(704e) Investigation of MOF/Polyimide Interactions in Mixed Matrix Membranes for CO2 Separation

The separation of CO₂ from industrially important gas mixtures like natural gas, syngas and flue gas is an enormously crucial issue in chemical industry. An attractive class of material is mixed-matrix membranes (MMMs) where metal organic frameworks (MOFs) are incorporated into polymer matrices. The principle issue in these applications is the plasticization of the polymers at high partial pressures of CO₂, which can lead to reduced membrane selectivity and unpredictable transport properties at the polymer/MOF interfaces.

 In this molecular simulation study, we focused on the interfacial interactions of ZIF-8/Matrimid® 5218 and ZIF-8/Ultem® 1000 MMMs for CO₂/CH₄ separation. Polyimides were constructed using Accelrys Materials Studio 5.0® software and equilibrated by a series of Molecular Dynamics (MD) run using LAMMPS package. Polymer Consistent Force Field (PCFF) was used for simulations and density, Fractional Free Volume (FFV) and Glass Trasition Temperature (Tg) of the polymers were compared with experimental values and the force-field was validated considering the agreement within these values. Monte Carlo (MC) and MD simulations were applied for estimating CO₂ and CH₄ sorption and diffusion in the polymers to validate the models.

In order to build model MMMs, a ZIF-8 cage and two polymer chains with 40 monomer units were packed in a simulation box by using Amorphous Cell Module in Materials Studio 5.0®. This corresponded to 15% per weight ZIF-8 content in the mixed matrix. The same equilibration steps were applied to the mixed matrixes, and their sorption and diffusion characteristics were investigated via MC and MD simulations.
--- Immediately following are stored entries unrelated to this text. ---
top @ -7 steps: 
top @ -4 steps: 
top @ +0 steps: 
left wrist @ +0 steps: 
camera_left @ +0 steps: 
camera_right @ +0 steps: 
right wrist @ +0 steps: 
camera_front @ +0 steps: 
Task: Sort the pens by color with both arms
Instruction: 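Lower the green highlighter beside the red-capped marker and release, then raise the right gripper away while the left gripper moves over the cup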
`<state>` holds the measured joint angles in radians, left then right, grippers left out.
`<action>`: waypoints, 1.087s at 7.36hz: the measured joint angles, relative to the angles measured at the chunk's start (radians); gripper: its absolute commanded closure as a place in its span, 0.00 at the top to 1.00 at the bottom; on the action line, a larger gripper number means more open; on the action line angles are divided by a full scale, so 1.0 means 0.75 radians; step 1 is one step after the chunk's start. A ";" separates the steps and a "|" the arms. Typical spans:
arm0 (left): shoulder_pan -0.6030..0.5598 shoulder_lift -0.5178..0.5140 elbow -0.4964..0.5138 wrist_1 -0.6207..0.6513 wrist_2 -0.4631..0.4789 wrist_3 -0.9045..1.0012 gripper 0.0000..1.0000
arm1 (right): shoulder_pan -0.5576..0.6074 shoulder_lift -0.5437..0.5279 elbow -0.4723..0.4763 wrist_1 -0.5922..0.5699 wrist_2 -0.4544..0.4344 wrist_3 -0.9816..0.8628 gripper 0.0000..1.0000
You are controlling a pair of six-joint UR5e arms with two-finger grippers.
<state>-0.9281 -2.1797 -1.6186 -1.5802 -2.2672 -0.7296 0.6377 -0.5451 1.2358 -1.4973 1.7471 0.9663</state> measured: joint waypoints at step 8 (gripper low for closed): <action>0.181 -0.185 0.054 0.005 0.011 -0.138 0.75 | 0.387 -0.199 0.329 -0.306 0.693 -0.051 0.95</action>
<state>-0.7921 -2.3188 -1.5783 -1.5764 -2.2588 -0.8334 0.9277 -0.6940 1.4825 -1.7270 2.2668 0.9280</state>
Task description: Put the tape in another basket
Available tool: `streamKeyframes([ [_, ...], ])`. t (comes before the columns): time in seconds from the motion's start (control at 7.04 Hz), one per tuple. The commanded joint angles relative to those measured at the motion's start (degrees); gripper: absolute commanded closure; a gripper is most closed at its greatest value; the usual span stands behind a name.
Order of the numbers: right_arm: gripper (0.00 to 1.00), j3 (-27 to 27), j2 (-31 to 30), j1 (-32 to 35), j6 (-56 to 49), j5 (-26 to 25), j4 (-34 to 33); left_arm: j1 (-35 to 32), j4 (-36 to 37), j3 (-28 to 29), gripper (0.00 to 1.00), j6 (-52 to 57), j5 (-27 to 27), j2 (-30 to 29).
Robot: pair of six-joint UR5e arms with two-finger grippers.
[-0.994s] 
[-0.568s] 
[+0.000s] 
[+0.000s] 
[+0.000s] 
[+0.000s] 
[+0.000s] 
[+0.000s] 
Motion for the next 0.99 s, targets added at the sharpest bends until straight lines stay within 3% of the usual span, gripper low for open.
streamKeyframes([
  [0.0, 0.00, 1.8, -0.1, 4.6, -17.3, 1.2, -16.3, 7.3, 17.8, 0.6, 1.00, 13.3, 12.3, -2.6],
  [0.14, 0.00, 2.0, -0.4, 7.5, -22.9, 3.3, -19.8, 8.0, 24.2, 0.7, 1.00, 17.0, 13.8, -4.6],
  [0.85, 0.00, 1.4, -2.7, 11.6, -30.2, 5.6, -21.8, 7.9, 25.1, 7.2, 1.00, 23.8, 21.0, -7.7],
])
Gas permeabilities up to 30 bar was estimated in order to investigate the plasticization of MMM's and subsequent changes at the polymer/ZIF-8 interfaces. Simulation results indicated that the interactions between the functional groups of the polymer and dangling ligands at the MOF surface may have significant contribution on the gas transport through the interface.

Acknowledgment: This work was supported by TUBITAK trough grant no. 113M336.